Wcześniej bardzo zabolał news na temat wykluczenia Jakuba Błaszczykowskiego, do którego przez całe życie przyczepiały się różne kontuzje. Był naszą dużą nadzieją, bo właśnie rozgrywał pierwszy sezon w Borussii Dortmund. Nabawił się kontuzji mięśniowej wiosną i trochę za szybko wrócił do gry, bo w pierwszej połowie meczu z Werderem znów musiał zejść i stracił kolejny miesiąc. W połowie kwietnia znów zaczął grać i liczyliśmy, że na Euro 2008 pomoże. Był pewniakiem do pierwszego składu. Na treningu dał o sobie znać mięsień i straciliśmy być może najlepszego zawodnika kadry. Beenkahkker powołał wówczas jego bliskiego przyjaciela i gracza na tę samą pozycję – Łukasza Piszczka, który musiał pilnie wracać z greckich wakacji. Łukasz grał jeszcze jako napastnik bądź skrzydłowy w berlińskiej Hercie. Na Euro wszedł na 25 minut w pierwszym meczu z Niemcami. Zastąpił na prawym skrzydle Wojciecha Łobodzińskiego. Nic specjalnego nie zdziałał. To był pechowy turniej w związku z urazami, bo i Piszczek na treningu doznał urazu stawu skokowego i na tamtym Euro już nie zagrał.

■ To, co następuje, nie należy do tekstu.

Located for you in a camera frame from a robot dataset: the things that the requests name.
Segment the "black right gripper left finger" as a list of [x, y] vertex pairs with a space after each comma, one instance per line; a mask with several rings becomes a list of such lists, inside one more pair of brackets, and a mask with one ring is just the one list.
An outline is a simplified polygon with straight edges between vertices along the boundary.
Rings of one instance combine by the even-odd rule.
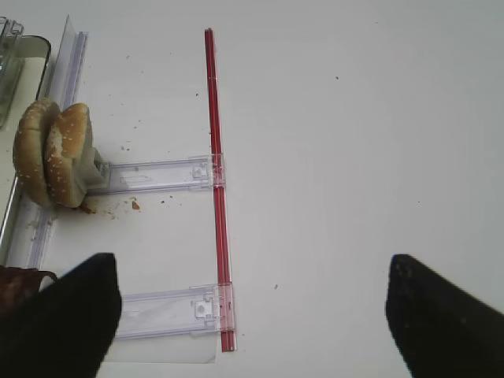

Najbardziej wyjątkowe było Euro 2012. Wyjątkowe, bo w Polsce, zatem towarzyszyła temu wyjątkowa, bardzo podniosła atmosfera, flagi na balkonach i takie tam. Smuda miał być zbawicielem. Cały kraj chyba nigdy nie żył tak futbolem, jak wtedy. Łukasz Fabiański nie mógł tego chłonąć, bo odnowiła mu się kontuzja barku, kiedy bronił na treningu rzut karny Marcina Wasilewskiego. Upadł na operowany wcześniej bark i… niestety, Euro z głowy. “Fabian” był wiecznym numerem 2. Najpierw na jego drodze stał Artur Boruc, a potem Wojciech Szczęsny. W jego miejsce został powołany Grzegorz Sandomierski. Żadnego meczu oczywiście nie zagrał, ale jeszcze większy pech Fabiańskiego polegał na tym, że być może to właśnie on wszedłby z Grecją bronić karnego od Karagounisa i nie byłoby całej historii z Przemysławem Tytoniem. Trudno powiedzieć, kto (i czy w ogóle?) pojechał w miejsce Macieja Rybusa na Euro 2016, bo zawodnik przybył z kontuzją na zgrupowanie w Arłamowie i nic nie dało się z nią zrobić. Na tym zgrupowaniu było 28 zawodników, a Paweł Wszołek i Maciej Rybus wypadli sami przez urazy. Nawałka skreślił jeszcze Tytonia, Dawidowicza (ten to ma pecha) oraz Sobiecha i wyselekcjonował 23-osobową paczkę, która odniosła wielki sukces.

Na osobny akapit zasługuje Paulo Sousa, który nie powołał nikogo za Arkadiusza Milika na Euro 2020 (de facto 2021). Choć miał 26 miejsc, to pozostał przy 25 zawodnikach.